■ **EXERCISE**
For every line in the entries that contains "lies", show the whole line.

Stored entries:
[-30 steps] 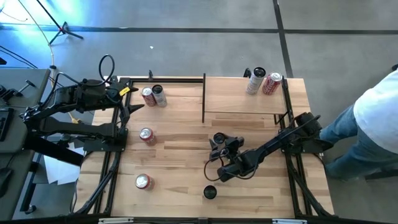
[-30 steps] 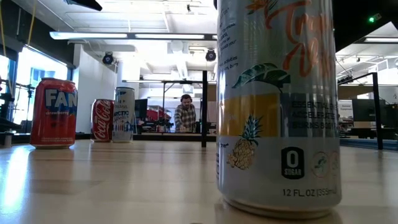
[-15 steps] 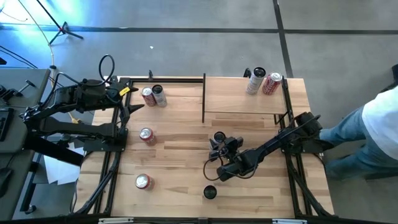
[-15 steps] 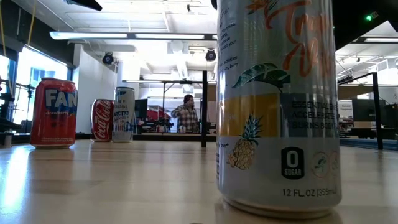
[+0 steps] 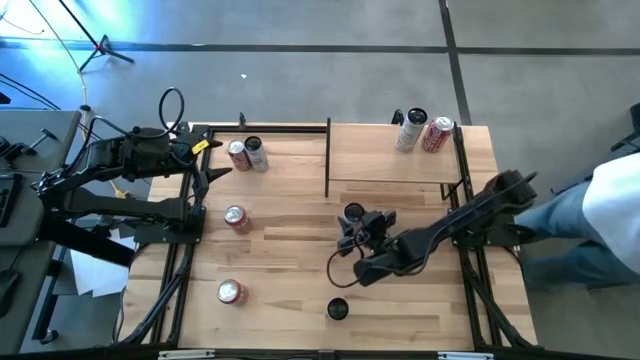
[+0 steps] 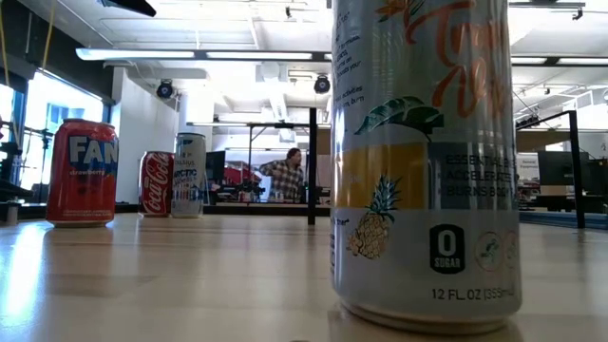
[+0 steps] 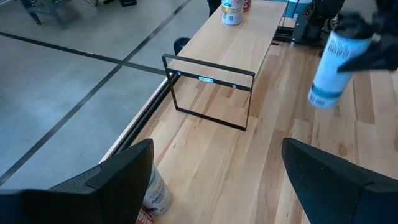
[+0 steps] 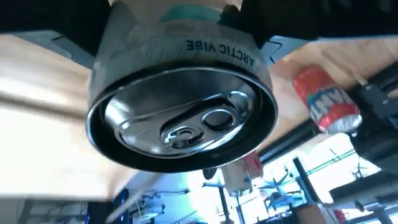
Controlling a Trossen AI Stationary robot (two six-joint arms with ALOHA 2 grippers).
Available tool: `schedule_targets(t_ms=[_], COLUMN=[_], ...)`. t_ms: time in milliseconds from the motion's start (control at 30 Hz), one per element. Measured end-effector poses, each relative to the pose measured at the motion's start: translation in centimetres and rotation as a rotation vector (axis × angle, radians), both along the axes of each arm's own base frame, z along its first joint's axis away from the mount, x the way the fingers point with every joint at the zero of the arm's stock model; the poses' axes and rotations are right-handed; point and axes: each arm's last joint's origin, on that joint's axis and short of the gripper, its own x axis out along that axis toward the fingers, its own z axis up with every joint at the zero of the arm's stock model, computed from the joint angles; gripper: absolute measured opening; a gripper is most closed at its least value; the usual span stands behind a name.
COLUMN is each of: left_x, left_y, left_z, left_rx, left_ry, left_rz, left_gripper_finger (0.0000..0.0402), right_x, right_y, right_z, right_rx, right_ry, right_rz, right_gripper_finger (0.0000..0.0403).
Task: Place canned beverage on shelf
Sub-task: Put the white soda can on the shelf
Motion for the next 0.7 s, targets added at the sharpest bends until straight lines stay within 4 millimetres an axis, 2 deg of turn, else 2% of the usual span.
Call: schedule_targets(t_ms=[233,400,533,700], left_x=[0.0,0.0,0.0,0.0], left_y=[0.0,0.0,0.0,0.0], left_z=[0.0,0.0,0.0,0.0], left_rx=[0.000,0.000,0.000,0.000], left_ry=[0.000,0.001,0.000,0.000], left_rz=[0.000,0.000,0.000,0.000], left_gripper_finger=[0.0335,0.0335,0.0335,0.0335], right_x=[-1.9,-3.4,-4.1,-4.1], right_y=[-1.4,-2.8,-4.5,-7.0], right_z=[5.1,7.4,8.6,8.9], right_rx=[-0.105,-0.126,-0.117,-0.103], right_ry=[0.034,0.044,0.033,0.054], right_rz=[-0.031,-0.064,-0.106,-0.180], right_gripper_finger=[0.0240,0.0243,0.0246,0.0247])
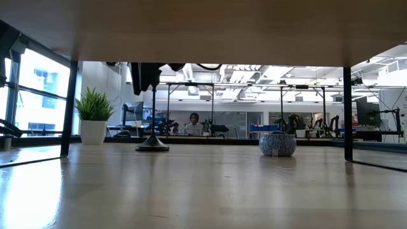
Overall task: Pick & Place candle stick holders
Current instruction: Put the black candle holder on the shelf
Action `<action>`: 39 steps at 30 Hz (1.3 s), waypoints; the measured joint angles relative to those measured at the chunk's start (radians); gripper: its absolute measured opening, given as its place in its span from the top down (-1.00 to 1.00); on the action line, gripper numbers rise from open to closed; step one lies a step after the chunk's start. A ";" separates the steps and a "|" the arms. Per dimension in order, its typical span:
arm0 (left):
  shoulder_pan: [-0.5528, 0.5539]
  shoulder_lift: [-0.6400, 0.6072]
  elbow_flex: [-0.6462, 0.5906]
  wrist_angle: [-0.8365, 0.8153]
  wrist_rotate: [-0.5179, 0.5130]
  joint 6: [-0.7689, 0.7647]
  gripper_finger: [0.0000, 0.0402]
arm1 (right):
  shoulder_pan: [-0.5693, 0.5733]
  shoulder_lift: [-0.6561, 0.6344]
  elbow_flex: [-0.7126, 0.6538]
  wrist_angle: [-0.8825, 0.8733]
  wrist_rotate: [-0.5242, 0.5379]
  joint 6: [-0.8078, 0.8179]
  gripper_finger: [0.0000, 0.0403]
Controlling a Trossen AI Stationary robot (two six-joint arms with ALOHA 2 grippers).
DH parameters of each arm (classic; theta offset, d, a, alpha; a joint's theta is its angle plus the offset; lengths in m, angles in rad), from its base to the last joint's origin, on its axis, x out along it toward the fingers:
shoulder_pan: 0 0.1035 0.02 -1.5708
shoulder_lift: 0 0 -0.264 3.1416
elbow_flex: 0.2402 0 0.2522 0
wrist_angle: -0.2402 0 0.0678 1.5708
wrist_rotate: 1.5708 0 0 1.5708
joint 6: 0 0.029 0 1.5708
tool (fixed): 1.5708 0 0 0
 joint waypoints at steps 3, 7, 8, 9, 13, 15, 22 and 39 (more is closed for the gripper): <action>0.000 0.000 0.000 0.022 0.000 0.005 -0.13 | 0.000 0.000 0.000 0.000 0.008 0.000 -0.93; 0.000 0.000 0.000 0.044 0.000 0.005 -0.13 | 0.000 0.000 0.000 0.000 0.008 0.005 -0.93; 0.000 0.000 0.000 0.045 -0.001 0.007 -0.13 | 0.000 0.000 0.000 0.000 0.008 0.005 -0.93; 0.000 0.000 0.000 0.043 -0.003 0.007 -0.13 | 0.000 0.000 0.000 0.000 0.008 0.005 -0.93; 0.000 0.000 0.000 0.054 -0.004 0.007 -0.13 | 0.000 0.000 0.000 0.000 0.008 0.008 -0.93; 0.000 0.000 0.000 0.063 -0.004 0.007 -0.13 | 0.000 0.000 0.000 0.000 0.007 0.010 -0.93; 0.000 0.000 0.000 0.079 -0.049 0.007 -0.13 | 0.000 0.000 0.000 0.000 0.004 0.031 -0.93; 0.000 -0.001 0.000 0.116 -0.034 0.007 0.36 | 0.000 0.000 0.000 0.000 -0.004 0.034 -0.93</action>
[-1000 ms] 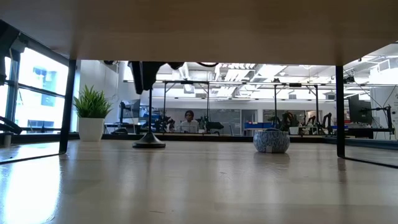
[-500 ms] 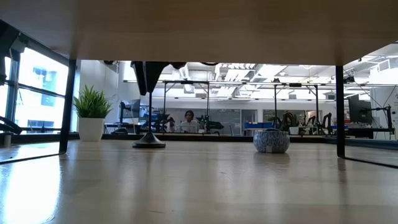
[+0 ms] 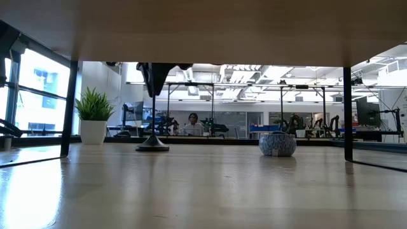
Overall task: Pick & Place candle stick holders
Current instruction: Put the black candle holder on the shelf
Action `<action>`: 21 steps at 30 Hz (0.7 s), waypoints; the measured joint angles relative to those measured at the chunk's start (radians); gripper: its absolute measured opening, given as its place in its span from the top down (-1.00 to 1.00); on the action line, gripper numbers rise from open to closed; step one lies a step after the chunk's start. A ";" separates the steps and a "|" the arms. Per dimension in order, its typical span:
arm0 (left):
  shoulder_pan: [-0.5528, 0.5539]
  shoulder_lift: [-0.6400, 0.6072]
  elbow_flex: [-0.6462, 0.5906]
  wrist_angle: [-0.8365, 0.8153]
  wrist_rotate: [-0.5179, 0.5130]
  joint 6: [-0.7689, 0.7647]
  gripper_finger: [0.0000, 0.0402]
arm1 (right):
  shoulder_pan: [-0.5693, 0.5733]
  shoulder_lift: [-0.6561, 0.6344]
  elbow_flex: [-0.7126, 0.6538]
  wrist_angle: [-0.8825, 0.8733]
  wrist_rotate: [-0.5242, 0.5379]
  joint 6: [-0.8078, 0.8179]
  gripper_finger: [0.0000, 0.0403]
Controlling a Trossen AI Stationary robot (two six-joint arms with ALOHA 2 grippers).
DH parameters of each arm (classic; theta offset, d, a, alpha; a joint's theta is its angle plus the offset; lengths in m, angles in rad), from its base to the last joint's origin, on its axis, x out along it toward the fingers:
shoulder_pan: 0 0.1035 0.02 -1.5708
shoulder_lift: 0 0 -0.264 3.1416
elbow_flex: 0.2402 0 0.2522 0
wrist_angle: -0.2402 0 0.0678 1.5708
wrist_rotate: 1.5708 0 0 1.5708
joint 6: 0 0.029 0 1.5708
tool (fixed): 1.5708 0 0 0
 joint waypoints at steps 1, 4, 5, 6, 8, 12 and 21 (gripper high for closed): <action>0.000 0.000 0.000 -0.006 0.009 0.000 0.41 | 0.000 0.000 0.000 0.000 0.000 0.000 -0.93; 0.000 0.000 0.000 -0.014 0.013 0.007 0.46 | 0.000 0.000 0.000 0.000 0.000 0.000 -0.93; 0.000 0.000 0.000 -0.019 0.012 0.015 0.46 | 0.000 0.000 0.000 0.000 0.000 0.000 -0.93; 0.000 0.000 0.000 -0.021 0.012 0.017 0.46 | 0.000 0.000 0.000 0.000 0.000 0.000 -0.93; 0.000 0.000 0.000 -0.020 0.007 0.018 0.46 | 0.000 0.000 0.000 0.000 0.000 -0.002 -0.93; 0.000 0.000 0.000 -0.023 0.005 0.014 0.46 | 0.000 0.000 0.000 0.000 0.000 -0.005 -0.93; -0.001 -0.001 0.088 -0.086 0.004 -0.007 0.46 | 0.000 0.000 0.000 0.000 -0.001 -0.008 -0.93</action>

■ **RESPONSE BOX**
Action `<action>`: 39 steps at 30 Hz (1.3 s), waypoints; the measured joint angles relative to those measured at the chunk's start (radians); gripper: its absolute measured opening, given as its place in its span from the top down (-1.00 to 1.00); on the action line, gripper numbers rise from open to closed; step one lies a step after the chunk's start. A ";" separates the steps and a "|" the arms. Per dimension in order, its typical span:
Action `<action>`: 21 steps at 30 Hz (0.7 s), waypoints; the measured joint angles relative to those measured at the chunk's start (radians); gripper: its absolute measured opening, given as its place in its span from the top down (-1.00 to 1.00); on the action line, gripper numbers rise from open to closed; step one lies a step after the chunk's start. A ";" separates the steps and a "|" the arms. Per dimension in order, its typical span:

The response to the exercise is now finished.